### PROBLEM REQUIREMENTS
Nothing outside the range is wanted. Repeat exactly the lines below from the one with "Could you please locate the white red" through the one with "Could you please locate the black table".

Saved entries
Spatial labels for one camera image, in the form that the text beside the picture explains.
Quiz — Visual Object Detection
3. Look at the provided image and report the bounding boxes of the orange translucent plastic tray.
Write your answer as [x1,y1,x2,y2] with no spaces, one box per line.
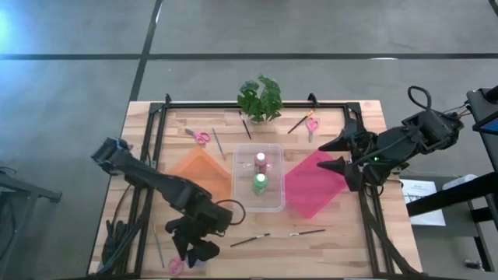
[166,145,233,203]

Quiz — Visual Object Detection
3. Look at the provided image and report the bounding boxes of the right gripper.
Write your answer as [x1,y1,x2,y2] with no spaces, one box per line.
[317,117,390,194]

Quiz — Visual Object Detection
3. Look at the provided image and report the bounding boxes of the black cable bundle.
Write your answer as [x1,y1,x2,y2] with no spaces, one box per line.
[101,219,130,274]

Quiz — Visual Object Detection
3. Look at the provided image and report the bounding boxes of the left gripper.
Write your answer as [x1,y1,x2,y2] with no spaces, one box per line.
[165,209,234,269]

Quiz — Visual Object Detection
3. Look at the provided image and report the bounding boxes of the pink translucent plastic tray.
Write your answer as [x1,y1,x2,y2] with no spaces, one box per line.
[283,149,349,220]

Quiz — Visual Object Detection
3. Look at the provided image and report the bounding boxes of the black brush with white tip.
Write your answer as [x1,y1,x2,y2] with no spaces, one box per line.
[289,228,327,237]

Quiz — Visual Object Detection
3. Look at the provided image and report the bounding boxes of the blue-screen tablet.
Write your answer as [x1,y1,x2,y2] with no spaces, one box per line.
[472,116,498,136]

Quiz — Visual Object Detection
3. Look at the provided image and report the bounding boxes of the black equipment stand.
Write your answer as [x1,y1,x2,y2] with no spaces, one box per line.
[406,86,498,273]

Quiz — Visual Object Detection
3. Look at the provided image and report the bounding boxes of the black side table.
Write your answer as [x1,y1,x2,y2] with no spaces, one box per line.
[0,166,63,273]

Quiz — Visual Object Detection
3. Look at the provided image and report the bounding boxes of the black-handled spoolie brush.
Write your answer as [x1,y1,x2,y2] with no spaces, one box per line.
[229,232,272,248]

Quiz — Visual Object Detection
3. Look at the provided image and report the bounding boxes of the orange and black paintbrush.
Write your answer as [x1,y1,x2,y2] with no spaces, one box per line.
[286,109,316,135]

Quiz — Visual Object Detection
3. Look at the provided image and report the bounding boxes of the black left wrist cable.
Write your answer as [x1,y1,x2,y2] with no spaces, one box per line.
[216,198,247,226]

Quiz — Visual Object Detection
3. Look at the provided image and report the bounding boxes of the pink paint bottle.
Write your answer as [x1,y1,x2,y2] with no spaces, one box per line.
[254,152,269,175]

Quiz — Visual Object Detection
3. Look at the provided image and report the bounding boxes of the white box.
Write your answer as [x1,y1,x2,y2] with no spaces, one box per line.
[441,173,479,191]

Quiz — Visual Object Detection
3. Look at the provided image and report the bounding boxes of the green paint bottle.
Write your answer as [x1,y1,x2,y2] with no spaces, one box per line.
[252,173,269,196]

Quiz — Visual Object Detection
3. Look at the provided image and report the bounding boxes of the white paper sheet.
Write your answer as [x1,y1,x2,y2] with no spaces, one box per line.
[400,178,447,227]

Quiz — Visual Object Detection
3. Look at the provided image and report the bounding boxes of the black aluminium table frame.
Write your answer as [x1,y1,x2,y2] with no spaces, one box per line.
[132,93,423,278]

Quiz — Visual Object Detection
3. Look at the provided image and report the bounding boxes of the thin grey paintbrush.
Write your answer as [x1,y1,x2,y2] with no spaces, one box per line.
[211,127,227,161]

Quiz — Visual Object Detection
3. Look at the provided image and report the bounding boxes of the small black device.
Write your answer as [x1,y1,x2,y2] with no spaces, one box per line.
[464,259,486,272]

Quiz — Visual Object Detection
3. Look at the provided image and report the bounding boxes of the green artificial plant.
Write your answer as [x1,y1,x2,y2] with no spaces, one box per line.
[237,74,285,124]

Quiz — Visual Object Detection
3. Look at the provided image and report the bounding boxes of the pink-handled scissors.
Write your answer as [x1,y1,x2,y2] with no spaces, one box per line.
[305,117,321,144]
[184,128,212,147]
[168,256,186,276]

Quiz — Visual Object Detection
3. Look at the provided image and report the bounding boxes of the clear plastic bin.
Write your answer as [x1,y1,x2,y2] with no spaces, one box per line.
[231,142,286,214]

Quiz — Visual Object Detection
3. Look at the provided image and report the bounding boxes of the thin black paintbrush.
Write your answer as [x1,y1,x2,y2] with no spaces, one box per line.
[238,110,253,140]

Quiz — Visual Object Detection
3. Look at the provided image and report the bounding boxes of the grey paintbrush with orange tip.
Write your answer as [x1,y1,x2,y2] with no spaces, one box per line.
[152,223,166,269]

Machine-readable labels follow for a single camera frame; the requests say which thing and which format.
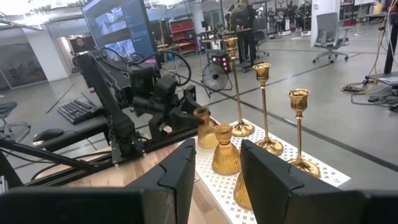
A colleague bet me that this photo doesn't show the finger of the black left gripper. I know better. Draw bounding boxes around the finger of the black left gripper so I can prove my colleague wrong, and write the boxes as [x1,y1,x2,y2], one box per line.
[169,108,203,131]
[183,85,200,113]

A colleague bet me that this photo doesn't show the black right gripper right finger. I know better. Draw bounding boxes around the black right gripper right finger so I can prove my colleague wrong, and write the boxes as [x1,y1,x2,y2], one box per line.
[241,139,398,224]

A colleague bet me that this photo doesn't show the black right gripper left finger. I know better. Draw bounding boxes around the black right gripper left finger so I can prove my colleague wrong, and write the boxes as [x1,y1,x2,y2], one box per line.
[0,139,196,224]

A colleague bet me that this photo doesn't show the amber ribbed glass candle holder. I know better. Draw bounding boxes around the amber ribbed glass candle holder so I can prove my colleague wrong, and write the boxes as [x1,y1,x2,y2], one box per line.
[193,106,219,149]
[233,170,253,212]
[211,124,242,177]

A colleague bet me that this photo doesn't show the medium gold candlestick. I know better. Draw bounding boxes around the medium gold candlestick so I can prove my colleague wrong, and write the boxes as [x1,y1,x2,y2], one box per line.
[252,63,284,156]

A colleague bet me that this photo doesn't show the tall gold candlestick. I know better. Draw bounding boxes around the tall gold candlestick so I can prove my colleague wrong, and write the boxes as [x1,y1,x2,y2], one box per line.
[224,37,255,138]

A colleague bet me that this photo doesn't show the round metal floor fan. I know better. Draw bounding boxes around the round metal floor fan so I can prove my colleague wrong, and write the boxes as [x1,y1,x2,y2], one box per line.
[201,63,233,99]

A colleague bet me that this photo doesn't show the black lit computer tower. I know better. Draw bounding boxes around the black lit computer tower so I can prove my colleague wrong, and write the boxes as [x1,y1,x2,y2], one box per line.
[211,52,231,74]

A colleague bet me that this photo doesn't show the white perforated metal shelf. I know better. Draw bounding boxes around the white perforated metal shelf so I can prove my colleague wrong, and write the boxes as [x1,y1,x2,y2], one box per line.
[178,118,351,224]

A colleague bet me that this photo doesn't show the red storage rack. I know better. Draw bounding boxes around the red storage rack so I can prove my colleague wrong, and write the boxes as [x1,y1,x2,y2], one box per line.
[167,17,199,54]

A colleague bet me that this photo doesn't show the large computer monitor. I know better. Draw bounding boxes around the large computer monitor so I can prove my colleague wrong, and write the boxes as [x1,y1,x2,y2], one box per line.
[80,0,157,60]

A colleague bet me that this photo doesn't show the black keyboard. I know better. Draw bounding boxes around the black keyboard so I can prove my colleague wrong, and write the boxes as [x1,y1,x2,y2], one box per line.
[57,99,101,125]

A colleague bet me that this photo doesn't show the person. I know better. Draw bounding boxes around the person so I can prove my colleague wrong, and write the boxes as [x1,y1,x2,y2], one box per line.
[70,35,97,54]
[229,0,258,65]

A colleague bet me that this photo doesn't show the black computer mouse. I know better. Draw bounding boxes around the black computer mouse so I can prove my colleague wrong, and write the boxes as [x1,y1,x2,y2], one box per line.
[32,128,65,142]

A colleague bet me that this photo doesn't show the grey office chair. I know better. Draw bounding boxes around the grey office chair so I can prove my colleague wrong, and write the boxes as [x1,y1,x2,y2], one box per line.
[312,12,351,65]

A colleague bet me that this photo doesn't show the dark office chair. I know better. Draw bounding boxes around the dark office chair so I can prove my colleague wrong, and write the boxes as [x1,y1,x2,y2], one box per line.
[0,101,32,138]

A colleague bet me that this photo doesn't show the black stand pole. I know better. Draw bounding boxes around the black stand pole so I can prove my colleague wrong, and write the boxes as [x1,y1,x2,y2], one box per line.
[383,0,398,75]

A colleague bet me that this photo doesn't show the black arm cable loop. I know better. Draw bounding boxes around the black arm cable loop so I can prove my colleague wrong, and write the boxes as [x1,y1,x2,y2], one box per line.
[98,46,193,88]

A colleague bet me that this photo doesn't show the black aluminium table frame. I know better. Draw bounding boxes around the black aluminium table frame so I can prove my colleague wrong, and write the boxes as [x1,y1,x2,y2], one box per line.
[0,123,206,189]

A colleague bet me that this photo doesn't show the floor cables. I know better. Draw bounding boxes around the floor cables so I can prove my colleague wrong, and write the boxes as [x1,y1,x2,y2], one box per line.
[340,79,398,113]

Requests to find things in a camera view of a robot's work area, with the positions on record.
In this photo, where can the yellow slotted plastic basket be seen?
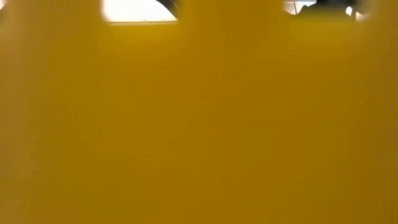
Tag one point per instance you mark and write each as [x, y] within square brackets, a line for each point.
[199, 124]

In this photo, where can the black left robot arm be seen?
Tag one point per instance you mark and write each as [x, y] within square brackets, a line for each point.
[171, 4]

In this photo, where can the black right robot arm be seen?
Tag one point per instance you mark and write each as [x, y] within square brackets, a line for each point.
[326, 7]

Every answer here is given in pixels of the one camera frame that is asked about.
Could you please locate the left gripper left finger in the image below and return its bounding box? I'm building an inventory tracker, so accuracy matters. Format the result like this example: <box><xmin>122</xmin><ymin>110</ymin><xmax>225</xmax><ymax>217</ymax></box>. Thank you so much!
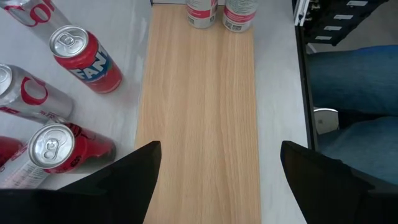
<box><xmin>60</xmin><ymin>140</ymin><xmax>162</xmax><ymax>224</ymax></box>

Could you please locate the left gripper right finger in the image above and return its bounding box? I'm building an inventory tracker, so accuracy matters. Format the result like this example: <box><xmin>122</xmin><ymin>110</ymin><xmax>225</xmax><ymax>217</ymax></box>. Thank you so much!
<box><xmin>280</xmin><ymin>141</ymin><xmax>374</xmax><ymax>224</ymax></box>

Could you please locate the red Coca-Cola Star Wars can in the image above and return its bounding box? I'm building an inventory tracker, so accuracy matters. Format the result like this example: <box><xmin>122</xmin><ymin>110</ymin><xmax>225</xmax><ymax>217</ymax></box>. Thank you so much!
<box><xmin>27</xmin><ymin>122</ymin><xmax>118</xmax><ymax>175</ymax></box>

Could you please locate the silver Diet Coke can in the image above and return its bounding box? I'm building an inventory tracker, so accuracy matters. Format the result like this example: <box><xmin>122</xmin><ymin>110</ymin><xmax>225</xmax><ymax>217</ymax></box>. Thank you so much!
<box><xmin>0</xmin><ymin>0</ymin><xmax>73</xmax><ymax>45</ymax></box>
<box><xmin>0</xmin><ymin>63</ymin><xmax>75</xmax><ymax>124</ymax></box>

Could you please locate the red Fanta strawberry can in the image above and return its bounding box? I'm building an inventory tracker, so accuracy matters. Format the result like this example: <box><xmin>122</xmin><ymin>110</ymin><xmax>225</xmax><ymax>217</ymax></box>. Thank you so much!
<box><xmin>49</xmin><ymin>24</ymin><xmax>123</xmax><ymax>95</ymax></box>

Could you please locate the light wooden shelf board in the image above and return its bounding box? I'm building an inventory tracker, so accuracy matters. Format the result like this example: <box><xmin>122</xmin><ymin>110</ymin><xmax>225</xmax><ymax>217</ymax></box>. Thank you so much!
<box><xmin>135</xmin><ymin>3</ymin><xmax>262</xmax><ymax>224</ymax></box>

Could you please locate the white rounded object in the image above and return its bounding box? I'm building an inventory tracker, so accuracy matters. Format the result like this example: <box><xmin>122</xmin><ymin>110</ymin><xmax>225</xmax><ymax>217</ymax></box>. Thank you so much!
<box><xmin>313</xmin><ymin>108</ymin><xmax>340</xmax><ymax>135</ymax></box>

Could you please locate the person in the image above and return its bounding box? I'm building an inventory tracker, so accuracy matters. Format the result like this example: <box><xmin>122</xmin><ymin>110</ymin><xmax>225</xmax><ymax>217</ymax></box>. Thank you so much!
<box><xmin>307</xmin><ymin>45</ymin><xmax>398</xmax><ymax>187</ymax></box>

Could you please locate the white red Celsius can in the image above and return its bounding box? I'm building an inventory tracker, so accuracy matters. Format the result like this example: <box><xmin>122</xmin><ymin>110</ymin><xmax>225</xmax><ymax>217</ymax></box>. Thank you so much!
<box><xmin>221</xmin><ymin>0</ymin><xmax>258</xmax><ymax>33</ymax></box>
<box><xmin>185</xmin><ymin>0</ymin><xmax>219</xmax><ymax>30</ymax></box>

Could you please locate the black table frame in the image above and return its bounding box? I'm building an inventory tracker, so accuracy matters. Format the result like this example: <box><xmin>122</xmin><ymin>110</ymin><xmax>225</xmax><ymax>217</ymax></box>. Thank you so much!
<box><xmin>292</xmin><ymin>0</ymin><xmax>320</xmax><ymax>153</ymax></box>

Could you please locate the black slotted bracket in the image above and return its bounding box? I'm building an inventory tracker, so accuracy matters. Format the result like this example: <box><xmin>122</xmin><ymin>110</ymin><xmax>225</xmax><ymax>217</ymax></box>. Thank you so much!
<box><xmin>303</xmin><ymin>0</ymin><xmax>389</xmax><ymax>47</ymax></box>

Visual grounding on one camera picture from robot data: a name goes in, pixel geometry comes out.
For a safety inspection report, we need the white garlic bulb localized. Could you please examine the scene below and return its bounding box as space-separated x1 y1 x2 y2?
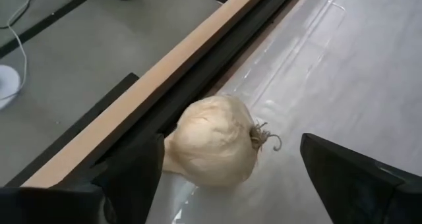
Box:
163 94 283 188

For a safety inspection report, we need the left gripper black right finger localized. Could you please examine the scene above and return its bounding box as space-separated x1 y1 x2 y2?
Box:
299 133 422 224

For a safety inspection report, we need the wooden table board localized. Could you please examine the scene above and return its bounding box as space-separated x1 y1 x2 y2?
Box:
21 0 275 188

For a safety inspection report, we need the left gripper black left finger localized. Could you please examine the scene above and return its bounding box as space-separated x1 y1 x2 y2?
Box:
0 134 166 224

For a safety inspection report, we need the white cable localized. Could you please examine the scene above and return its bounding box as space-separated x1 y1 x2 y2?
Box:
0 0 44 101

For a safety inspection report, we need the white tower fan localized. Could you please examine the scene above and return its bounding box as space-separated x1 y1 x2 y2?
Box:
0 65 22 111

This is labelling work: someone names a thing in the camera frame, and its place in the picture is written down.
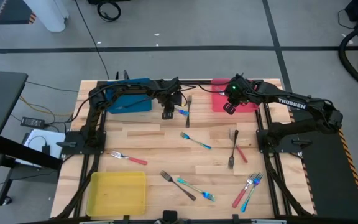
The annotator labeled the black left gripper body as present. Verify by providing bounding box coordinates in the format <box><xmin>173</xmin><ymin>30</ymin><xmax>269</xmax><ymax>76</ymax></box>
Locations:
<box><xmin>157</xmin><ymin>88</ymin><xmax>175</xmax><ymax>107</ymax></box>

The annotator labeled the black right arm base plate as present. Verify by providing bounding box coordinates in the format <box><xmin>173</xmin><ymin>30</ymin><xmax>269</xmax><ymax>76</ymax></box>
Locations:
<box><xmin>256</xmin><ymin>129</ymin><xmax>313</xmax><ymax>156</ymax></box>

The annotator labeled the black desk leg frame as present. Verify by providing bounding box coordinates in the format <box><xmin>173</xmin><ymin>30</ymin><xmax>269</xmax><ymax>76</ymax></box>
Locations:
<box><xmin>0</xmin><ymin>136</ymin><xmax>63</xmax><ymax>207</ymax></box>

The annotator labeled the long black floor cable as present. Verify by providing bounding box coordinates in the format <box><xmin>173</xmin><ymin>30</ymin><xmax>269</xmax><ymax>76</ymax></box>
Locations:
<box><xmin>74</xmin><ymin>0</ymin><xmax>110</xmax><ymax>80</ymax></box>

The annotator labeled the small hazard-striped black mat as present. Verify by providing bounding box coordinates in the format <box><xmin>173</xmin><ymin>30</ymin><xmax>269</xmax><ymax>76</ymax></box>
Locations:
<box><xmin>0</xmin><ymin>0</ymin><xmax>37</xmax><ymax>26</ymax></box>

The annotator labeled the yellow floor cable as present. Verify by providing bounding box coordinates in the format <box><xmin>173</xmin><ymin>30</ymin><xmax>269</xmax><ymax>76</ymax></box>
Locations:
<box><xmin>19</xmin><ymin>95</ymin><xmax>74</xmax><ymax>118</ymax></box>

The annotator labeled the blue plastic bin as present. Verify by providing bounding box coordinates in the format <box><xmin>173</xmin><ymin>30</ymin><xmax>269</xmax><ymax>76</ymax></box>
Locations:
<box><xmin>104</xmin><ymin>77</ymin><xmax>153</xmax><ymax>114</ymax></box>

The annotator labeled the white pillar base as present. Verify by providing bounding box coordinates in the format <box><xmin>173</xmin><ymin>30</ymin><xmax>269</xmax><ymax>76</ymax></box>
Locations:
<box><xmin>22</xmin><ymin>0</ymin><xmax>70</xmax><ymax>33</ymax></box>

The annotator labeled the thin black floor cable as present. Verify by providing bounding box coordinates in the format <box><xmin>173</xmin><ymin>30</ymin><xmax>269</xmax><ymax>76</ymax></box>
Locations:
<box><xmin>25</xmin><ymin>80</ymin><xmax>80</xmax><ymax>94</ymax></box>

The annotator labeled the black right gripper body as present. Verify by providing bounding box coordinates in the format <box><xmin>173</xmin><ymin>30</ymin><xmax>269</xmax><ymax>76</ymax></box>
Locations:
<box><xmin>226</xmin><ymin>76</ymin><xmax>257</xmax><ymax>105</ymax></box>

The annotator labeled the yellow plastic bin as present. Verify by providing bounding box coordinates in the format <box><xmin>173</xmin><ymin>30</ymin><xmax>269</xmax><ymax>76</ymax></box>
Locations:
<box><xmin>86</xmin><ymin>170</ymin><xmax>147</xmax><ymax>217</ymax></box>

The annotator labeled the white board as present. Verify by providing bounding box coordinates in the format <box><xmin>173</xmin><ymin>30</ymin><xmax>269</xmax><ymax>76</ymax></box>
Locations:
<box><xmin>14</xmin><ymin>129</ymin><xmax>67</xmax><ymax>169</ymax></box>

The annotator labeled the coiled black cable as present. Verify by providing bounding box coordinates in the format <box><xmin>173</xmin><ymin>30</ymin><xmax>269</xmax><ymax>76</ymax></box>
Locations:
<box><xmin>96</xmin><ymin>0</ymin><xmax>122</xmax><ymax>23</ymax></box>

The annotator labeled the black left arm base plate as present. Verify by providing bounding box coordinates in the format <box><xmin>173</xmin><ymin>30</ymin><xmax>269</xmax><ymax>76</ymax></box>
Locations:
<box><xmin>56</xmin><ymin>130</ymin><xmax>107</xmax><ymax>156</ymax></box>

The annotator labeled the thick black hose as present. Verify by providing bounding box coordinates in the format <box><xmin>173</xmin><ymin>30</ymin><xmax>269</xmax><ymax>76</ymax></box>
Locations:
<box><xmin>337</xmin><ymin>22</ymin><xmax>358</xmax><ymax>96</ymax></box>

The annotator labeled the large hazard-striped black mat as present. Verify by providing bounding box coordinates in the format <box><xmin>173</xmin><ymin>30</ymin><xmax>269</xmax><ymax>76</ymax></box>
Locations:
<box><xmin>289</xmin><ymin>108</ymin><xmax>358</xmax><ymax>221</ymax></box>

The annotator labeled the black aluminium table frame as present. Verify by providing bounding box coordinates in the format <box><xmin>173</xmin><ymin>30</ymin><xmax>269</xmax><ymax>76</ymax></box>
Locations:
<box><xmin>50</xmin><ymin>79</ymin><xmax>316</xmax><ymax>224</ymax></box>

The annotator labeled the black power adapter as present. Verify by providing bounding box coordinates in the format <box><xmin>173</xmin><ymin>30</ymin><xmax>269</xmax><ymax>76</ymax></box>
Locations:
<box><xmin>20</xmin><ymin>116</ymin><xmax>45</xmax><ymax>130</ymax></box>

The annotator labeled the black metal fork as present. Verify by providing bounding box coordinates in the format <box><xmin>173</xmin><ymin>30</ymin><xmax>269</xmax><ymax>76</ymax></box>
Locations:
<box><xmin>185</xmin><ymin>95</ymin><xmax>193</xmax><ymax>129</ymax></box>
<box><xmin>159</xmin><ymin>170</ymin><xmax>197</xmax><ymax>202</ymax></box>
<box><xmin>227</xmin><ymin>129</ymin><xmax>239</xmax><ymax>170</ymax></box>

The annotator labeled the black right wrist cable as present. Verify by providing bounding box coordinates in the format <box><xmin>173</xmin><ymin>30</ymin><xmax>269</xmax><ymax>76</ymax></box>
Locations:
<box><xmin>197</xmin><ymin>83</ymin><xmax>228</xmax><ymax>94</ymax></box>

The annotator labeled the red plastic bin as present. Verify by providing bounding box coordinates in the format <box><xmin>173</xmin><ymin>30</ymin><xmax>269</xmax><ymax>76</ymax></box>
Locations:
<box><xmin>211</xmin><ymin>78</ymin><xmax>260</xmax><ymax>113</ymax></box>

### YOUR RESPONSE
Could you please locate the white red Celsius can in the image above and return its bounding box? I'm building an inventory tracker, so accuracy matters. Format the result like this example: <box><xmin>122</xmin><ymin>110</ymin><xmax>225</xmax><ymax>217</ymax></box>. Thank you so much!
<box><xmin>221</xmin><ymin>0</ymin><xmax>258</xmax><ymax>33</ymax></box>
<box><xmin>185</xmin><ymin>0</ymin><xmax>219</xmax><ymax>30</ymax></box>

Could you please locate the black table frame in the image above and return its bounding box? I'm building an inventory tracker, so accuracy matters. Format the result like this example: <box><xmin>122</xmin><ymin>110</ymin><xmax>225</xmax><ymax>217</ymax></box>. Thank you so much!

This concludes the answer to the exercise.